PROMPT:
Look through the listing below for the word "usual" and copy every line where it occurs.

DATASET EXTRACT:
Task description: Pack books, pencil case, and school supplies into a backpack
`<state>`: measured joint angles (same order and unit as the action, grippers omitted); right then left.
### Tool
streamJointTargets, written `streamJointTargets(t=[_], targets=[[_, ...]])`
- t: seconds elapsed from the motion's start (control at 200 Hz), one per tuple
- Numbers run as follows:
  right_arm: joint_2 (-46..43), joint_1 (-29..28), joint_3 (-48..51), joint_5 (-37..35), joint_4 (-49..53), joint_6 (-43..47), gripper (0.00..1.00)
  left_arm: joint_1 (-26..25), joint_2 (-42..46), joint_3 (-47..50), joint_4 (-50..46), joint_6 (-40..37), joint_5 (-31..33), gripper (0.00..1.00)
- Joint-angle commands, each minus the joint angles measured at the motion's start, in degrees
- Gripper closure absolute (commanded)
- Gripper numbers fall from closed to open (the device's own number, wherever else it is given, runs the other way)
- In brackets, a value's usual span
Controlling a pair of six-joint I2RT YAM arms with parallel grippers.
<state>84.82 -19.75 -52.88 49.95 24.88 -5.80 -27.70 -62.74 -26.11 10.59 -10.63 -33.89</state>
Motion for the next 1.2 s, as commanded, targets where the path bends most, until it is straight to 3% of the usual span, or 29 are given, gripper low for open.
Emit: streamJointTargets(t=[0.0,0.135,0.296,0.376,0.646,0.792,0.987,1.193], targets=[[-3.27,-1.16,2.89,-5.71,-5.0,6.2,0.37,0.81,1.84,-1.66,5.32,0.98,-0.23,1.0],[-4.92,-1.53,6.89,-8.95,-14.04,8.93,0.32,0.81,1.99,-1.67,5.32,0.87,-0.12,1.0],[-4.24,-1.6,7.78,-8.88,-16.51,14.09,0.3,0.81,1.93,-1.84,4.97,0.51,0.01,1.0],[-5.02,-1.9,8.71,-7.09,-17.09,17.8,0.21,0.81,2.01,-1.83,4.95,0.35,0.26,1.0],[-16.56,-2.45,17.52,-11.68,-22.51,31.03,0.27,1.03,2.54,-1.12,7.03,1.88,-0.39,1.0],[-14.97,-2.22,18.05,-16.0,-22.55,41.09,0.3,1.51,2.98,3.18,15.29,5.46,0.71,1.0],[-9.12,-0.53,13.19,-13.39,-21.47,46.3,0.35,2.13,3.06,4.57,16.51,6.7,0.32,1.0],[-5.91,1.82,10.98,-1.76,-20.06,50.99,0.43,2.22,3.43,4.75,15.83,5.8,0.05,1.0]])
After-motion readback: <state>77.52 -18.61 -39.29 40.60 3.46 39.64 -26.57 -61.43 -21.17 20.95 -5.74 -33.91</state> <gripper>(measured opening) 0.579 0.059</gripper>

FINISHED EXERCISE:
- In brackets, a value's usual span
Motion for the next 1.2 s, as commanded, targets where the path bends most, until it is straight to 3% of the usual span, or 29 are given, gripper low for open.

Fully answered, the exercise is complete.